THE TASK: Where does the word "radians" show up in the records? Copy every line that holds it.

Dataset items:
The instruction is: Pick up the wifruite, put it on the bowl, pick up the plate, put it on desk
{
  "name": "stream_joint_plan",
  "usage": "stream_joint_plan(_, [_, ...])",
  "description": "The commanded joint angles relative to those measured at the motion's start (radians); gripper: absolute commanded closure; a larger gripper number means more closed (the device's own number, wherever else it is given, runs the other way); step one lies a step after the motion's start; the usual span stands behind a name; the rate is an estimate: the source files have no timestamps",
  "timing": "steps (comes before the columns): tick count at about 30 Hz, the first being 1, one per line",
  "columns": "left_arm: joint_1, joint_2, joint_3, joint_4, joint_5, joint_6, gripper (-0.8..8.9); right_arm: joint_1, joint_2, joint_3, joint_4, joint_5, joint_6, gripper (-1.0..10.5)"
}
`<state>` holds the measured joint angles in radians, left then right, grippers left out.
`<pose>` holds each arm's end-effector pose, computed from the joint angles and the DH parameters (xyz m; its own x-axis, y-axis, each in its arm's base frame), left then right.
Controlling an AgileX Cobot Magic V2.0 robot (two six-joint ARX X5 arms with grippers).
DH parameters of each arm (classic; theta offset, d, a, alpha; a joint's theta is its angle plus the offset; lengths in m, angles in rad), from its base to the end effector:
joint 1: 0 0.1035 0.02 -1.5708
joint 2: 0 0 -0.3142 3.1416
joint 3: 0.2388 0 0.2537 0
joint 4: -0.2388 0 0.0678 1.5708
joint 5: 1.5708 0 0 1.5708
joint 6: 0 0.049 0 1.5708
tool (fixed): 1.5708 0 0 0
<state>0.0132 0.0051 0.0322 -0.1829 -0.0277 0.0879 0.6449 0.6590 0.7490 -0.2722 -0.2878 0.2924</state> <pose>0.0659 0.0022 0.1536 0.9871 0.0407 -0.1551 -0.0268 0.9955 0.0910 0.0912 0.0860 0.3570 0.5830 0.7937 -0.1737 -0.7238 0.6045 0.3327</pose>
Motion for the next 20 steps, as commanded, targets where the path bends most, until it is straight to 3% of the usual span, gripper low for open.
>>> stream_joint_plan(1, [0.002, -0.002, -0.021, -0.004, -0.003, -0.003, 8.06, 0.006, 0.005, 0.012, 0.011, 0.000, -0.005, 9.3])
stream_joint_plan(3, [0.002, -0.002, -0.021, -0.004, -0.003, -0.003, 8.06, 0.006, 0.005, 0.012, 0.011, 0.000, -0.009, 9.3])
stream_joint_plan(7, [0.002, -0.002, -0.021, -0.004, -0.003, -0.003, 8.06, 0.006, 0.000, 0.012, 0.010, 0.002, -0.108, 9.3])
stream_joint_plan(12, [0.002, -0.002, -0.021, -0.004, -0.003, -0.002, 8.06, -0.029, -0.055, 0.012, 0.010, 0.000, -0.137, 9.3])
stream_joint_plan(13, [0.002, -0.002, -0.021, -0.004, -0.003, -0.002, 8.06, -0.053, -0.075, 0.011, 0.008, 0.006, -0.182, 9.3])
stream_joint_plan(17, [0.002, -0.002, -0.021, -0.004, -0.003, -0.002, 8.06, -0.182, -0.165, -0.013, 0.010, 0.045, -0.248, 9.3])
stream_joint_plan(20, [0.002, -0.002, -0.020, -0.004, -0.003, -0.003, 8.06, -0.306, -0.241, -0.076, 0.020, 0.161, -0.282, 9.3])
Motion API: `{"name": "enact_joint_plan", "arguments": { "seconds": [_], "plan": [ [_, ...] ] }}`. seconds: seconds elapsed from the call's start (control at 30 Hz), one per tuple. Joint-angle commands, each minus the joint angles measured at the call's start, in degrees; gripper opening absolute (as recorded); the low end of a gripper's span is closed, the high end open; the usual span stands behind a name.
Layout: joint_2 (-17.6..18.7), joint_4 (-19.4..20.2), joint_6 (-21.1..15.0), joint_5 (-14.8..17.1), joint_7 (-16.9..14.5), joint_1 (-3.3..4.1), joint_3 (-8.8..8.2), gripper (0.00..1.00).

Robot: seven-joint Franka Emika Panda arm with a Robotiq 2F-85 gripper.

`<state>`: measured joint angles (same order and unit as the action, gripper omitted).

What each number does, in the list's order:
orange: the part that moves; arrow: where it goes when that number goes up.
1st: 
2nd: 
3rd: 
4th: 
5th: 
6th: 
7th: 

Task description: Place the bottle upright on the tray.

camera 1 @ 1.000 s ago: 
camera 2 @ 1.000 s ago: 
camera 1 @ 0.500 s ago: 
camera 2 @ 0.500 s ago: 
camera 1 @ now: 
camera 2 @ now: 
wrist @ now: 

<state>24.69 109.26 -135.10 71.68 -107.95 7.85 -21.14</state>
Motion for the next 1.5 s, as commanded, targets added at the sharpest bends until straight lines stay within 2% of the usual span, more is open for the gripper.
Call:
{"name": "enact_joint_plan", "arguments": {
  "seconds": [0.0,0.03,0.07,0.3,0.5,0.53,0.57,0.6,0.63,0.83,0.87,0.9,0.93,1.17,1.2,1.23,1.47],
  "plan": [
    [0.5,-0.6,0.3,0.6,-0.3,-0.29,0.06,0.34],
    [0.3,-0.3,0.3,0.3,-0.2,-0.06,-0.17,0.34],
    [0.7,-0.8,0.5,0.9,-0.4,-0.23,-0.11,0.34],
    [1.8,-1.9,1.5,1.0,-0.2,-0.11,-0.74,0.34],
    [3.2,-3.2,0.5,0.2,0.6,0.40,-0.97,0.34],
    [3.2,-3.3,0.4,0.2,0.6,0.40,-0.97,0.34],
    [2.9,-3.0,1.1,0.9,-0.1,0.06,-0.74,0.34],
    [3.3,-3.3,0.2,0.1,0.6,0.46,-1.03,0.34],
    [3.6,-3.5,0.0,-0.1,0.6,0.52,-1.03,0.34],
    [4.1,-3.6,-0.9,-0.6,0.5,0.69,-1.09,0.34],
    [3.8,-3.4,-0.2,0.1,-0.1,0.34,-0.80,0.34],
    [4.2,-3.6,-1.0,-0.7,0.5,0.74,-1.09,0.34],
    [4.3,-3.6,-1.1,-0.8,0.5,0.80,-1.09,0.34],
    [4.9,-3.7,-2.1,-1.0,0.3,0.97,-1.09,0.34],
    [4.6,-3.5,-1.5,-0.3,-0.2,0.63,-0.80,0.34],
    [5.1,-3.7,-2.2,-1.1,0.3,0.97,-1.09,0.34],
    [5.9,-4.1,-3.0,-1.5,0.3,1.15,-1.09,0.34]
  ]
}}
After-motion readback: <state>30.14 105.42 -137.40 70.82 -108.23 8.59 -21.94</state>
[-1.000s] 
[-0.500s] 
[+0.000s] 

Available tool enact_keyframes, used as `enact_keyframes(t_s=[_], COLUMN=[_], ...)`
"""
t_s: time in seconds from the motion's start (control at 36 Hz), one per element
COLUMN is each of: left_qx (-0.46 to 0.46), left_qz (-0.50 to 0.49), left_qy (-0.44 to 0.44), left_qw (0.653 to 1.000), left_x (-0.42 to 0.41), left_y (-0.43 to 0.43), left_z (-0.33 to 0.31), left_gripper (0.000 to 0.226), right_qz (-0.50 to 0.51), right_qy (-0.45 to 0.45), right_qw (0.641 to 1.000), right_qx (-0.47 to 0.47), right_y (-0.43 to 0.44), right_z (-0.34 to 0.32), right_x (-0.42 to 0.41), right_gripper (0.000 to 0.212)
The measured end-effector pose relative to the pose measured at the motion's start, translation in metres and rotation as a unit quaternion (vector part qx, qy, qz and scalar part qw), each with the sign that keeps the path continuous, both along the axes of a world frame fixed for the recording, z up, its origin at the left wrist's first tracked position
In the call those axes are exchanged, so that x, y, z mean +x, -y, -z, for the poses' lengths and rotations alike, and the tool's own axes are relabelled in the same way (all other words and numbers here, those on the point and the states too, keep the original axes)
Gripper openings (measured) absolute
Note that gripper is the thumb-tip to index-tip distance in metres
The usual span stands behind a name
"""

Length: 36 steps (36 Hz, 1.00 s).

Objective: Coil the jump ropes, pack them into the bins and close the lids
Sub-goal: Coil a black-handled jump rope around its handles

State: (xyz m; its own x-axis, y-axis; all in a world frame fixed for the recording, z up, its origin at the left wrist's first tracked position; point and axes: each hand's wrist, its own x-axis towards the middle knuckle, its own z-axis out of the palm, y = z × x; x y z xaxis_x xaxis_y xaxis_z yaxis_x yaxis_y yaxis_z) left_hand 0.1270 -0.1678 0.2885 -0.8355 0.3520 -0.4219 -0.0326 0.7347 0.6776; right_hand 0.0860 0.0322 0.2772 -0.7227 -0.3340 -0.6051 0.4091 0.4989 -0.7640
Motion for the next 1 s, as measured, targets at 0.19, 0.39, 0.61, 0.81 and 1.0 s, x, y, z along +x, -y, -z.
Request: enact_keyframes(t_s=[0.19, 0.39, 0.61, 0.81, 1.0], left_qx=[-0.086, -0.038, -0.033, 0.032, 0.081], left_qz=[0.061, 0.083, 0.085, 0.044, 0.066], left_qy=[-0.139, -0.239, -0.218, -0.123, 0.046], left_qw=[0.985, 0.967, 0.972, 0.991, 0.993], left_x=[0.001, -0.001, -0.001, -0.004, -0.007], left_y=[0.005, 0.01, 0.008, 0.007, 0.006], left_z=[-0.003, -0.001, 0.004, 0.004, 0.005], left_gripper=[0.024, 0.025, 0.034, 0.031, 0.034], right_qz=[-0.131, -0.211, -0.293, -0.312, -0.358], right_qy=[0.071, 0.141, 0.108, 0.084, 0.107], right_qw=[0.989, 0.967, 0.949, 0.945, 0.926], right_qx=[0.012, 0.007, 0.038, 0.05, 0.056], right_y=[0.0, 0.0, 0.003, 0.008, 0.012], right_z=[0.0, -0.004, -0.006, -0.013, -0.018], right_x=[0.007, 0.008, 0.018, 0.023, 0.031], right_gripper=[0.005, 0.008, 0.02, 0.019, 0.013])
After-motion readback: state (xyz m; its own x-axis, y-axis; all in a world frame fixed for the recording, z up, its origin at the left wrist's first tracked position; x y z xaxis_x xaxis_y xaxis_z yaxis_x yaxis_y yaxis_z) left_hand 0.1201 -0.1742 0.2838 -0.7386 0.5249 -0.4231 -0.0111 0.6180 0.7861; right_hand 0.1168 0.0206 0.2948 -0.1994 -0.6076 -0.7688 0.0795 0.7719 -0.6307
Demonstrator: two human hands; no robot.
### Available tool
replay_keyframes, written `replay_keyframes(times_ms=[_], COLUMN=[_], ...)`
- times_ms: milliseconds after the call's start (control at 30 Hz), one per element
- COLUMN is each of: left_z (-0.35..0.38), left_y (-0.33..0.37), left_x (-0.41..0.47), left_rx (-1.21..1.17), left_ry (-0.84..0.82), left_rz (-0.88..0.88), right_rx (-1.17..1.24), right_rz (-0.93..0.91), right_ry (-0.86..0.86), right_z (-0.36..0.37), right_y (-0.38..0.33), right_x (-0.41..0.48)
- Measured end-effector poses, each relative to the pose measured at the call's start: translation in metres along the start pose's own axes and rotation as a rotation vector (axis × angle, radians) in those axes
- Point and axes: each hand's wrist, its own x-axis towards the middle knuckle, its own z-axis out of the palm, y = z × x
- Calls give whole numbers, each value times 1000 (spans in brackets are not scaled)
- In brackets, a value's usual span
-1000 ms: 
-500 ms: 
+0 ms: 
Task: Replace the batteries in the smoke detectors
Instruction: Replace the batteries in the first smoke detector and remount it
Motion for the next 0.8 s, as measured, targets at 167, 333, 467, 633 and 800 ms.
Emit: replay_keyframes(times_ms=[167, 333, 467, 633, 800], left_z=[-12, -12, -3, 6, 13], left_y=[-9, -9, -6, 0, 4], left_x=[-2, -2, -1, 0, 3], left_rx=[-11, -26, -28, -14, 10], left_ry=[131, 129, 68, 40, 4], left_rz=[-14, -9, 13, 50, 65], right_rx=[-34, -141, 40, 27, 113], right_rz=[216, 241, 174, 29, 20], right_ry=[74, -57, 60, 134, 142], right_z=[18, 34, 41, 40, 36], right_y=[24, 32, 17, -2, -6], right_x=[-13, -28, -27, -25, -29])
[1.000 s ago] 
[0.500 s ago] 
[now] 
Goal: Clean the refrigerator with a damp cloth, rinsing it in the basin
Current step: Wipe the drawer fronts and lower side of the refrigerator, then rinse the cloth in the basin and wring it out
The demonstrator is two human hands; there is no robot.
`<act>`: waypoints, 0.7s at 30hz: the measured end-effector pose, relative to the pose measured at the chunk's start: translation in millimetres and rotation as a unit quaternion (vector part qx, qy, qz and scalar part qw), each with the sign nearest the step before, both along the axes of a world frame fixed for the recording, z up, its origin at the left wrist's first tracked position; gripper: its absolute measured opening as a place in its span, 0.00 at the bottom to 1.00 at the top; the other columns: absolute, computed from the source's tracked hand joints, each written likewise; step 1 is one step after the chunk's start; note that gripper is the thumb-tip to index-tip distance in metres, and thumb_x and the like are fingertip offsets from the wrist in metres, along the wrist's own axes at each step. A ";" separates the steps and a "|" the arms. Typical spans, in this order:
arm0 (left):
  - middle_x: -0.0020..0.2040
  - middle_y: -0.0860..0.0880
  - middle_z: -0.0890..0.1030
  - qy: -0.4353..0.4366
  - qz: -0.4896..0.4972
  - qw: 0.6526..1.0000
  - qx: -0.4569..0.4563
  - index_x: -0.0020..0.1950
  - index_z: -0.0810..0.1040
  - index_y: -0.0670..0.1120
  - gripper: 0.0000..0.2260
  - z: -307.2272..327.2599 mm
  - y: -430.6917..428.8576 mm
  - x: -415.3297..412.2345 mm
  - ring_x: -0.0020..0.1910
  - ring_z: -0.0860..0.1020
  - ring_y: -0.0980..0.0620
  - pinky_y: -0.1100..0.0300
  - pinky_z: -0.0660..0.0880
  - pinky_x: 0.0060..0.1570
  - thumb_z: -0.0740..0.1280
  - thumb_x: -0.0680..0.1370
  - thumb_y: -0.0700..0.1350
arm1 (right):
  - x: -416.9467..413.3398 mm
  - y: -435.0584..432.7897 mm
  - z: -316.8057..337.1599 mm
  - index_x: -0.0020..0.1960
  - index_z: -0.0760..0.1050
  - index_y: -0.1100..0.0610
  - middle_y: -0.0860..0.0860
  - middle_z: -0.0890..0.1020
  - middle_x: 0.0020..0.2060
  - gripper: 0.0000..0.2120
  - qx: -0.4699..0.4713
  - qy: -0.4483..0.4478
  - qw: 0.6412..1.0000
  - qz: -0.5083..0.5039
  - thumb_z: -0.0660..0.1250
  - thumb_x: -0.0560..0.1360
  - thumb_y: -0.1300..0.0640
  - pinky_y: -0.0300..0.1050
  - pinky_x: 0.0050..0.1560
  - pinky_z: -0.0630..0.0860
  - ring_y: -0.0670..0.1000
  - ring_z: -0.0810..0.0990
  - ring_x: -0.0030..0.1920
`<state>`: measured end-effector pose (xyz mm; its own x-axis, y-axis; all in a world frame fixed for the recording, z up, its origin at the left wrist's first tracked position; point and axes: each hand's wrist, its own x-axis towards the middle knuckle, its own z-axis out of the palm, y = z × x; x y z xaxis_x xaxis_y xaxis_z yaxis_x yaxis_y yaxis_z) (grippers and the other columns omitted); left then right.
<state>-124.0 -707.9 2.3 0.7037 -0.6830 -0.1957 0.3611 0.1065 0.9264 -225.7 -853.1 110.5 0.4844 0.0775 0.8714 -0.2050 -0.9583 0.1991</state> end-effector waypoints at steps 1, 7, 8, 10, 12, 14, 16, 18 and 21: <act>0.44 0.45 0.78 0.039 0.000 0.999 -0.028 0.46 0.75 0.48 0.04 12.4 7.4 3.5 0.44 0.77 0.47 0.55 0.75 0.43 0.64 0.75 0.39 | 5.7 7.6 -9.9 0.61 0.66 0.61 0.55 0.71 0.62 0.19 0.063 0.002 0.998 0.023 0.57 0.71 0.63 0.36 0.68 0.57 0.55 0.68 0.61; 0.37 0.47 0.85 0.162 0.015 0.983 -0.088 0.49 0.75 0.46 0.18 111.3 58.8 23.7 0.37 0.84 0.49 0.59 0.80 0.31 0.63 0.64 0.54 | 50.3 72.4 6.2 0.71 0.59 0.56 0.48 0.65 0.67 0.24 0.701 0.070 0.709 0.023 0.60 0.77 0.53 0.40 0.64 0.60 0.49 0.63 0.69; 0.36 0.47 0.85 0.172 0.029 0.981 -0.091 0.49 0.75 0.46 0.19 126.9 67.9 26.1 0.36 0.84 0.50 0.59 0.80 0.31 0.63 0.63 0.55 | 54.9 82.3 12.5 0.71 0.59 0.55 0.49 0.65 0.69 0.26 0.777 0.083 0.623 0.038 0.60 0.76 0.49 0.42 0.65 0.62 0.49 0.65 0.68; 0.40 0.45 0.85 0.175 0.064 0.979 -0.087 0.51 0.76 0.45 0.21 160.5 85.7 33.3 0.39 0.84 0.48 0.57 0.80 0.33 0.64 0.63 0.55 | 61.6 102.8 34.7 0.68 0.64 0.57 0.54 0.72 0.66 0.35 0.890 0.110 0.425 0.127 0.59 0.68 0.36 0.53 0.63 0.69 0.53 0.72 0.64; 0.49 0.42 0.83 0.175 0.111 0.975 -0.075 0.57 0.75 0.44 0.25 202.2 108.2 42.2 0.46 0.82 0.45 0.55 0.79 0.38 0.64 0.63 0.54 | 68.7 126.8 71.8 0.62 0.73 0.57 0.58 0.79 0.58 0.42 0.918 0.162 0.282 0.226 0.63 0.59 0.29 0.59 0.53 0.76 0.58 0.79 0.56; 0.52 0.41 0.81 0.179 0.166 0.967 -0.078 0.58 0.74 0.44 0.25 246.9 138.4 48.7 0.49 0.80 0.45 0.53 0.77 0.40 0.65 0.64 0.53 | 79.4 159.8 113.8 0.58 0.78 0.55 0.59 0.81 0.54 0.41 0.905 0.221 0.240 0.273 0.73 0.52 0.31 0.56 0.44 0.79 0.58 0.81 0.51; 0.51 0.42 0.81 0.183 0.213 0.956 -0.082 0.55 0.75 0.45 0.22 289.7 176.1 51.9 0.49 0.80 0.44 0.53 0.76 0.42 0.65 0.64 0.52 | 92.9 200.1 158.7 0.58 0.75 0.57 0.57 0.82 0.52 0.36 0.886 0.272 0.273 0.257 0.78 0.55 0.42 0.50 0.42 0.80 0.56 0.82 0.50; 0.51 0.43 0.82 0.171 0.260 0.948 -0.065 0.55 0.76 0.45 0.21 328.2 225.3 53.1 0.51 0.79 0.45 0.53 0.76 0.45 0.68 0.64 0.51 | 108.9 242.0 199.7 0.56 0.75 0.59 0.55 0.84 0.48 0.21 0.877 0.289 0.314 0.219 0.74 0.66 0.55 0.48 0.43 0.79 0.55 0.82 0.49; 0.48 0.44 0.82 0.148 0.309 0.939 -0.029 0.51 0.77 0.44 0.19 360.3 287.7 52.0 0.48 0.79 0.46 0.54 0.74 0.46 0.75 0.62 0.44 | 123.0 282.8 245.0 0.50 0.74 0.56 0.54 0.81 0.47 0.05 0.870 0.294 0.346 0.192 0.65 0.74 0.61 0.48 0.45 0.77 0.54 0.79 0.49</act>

RESPONSE AREA:
  "description": "The commanded joint angles relative to those measured at the motion's start (radians); gripper: absolute commanded closure; a larger gripper number means more closed (the device's own number, wherever else it is given, runs the other way); step one lies a step after the motion's start; the usual span stands behind a name; the rate is an estimate: the source files have no timestamps",
`<state>` holds the measured joint angles in radians, left then right, grippers left out.
- Measured end-effector poses, each relative to the pose measured at the call's start: translation in metres along the start pose's own axes and rotation as a rotation vector (axis × angle, radians) in those axes

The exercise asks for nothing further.